The sediment cores 225514 and 225510 were recovered from 420 and 285 m water depth, respectively. They were investigated for their benthic foraminiferal δ 13C during the last 500 years. Both cores were recovered from the southern flank of the Skagerrak. The δ 13C values of Uvigerina mediterranea and other shallow infaunal species in both cores indicate that organic matter rain rates to the seafloor varied around a mean value until approximately AD 1950 after which they increased. This increase might result from changes in the North Atlantic Current System and a co-occurring persistently high North Atlantic Oscillation index state in the 1980s to 1990s, rather than from anthropogenic eutrophication.
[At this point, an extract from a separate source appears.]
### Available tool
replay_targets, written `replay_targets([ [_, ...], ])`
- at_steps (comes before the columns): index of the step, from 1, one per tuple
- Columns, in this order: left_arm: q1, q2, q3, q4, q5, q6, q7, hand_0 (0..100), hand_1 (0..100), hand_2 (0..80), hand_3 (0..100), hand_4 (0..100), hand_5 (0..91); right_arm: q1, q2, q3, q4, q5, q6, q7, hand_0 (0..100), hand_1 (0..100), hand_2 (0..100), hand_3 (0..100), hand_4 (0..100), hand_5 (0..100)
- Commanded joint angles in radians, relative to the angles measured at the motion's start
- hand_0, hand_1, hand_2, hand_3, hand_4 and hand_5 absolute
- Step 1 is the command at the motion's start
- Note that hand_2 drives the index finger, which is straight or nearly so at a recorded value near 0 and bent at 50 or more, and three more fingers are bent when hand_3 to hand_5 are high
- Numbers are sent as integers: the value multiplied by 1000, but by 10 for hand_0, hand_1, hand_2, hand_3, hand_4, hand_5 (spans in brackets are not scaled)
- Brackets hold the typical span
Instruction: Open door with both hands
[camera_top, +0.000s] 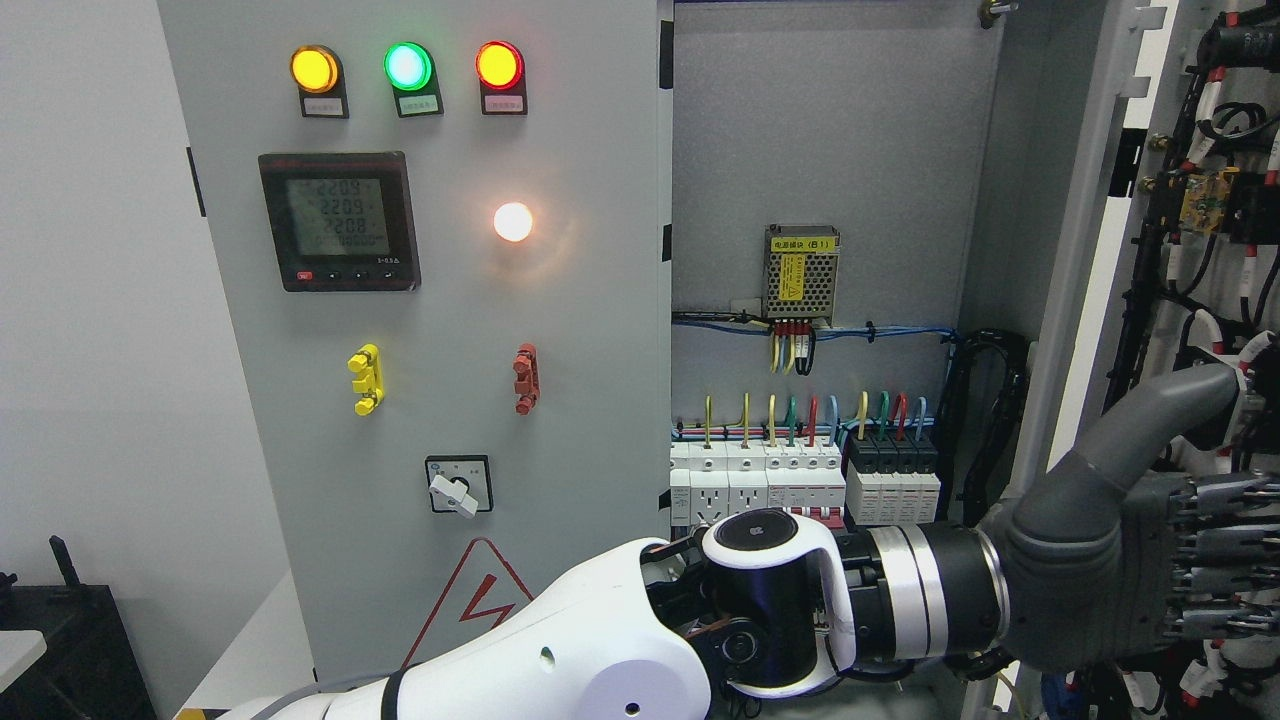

Using δ 13C mean values of multiple species, we reconstruct δ 13C gradients of dissolved inorganic carbon (DIC) within pore waters for the time periods AD 1500 to 1950 and AD 1950 to 2000. The calculated δ 13C DIC ranges, interpreted as indicating total organic matter remineralization due to respiration, are generally bigger in Core 225514 than in Core 225510. Since mean δ 13C values of U. mediterranea suggest that organic matter rain rates were similar at both locations, differences in total organic matter remineralization are attributed to differing oxygen availability. However, oxygen concentrations in the overlying bottom water masses are not likely to have differed significantly. Thus, we suggest that organic matter remineralization was controlled by oxygen availability within the sediments, reflecting strong differences in sedimentation rates at the two investigated core sites. Based on the assumptions that tests of benthic foraminiferal species inhabiting the same microhabitat depth should show equal δ 13C values unless they are affected by vital effects and that Globobulimina turgida records pore water δ 13C DIC, we estimate microhabitat-corrected vital effects for several species with respect to G. turgida: > 0.7‰ for Cassidulina laevigata, > 1.3‰ for Hyalinea balthica, and > 0.7‰ for Melonis barleeanus. Melonis zaandami seems to closely record pore water δ 13C DIC.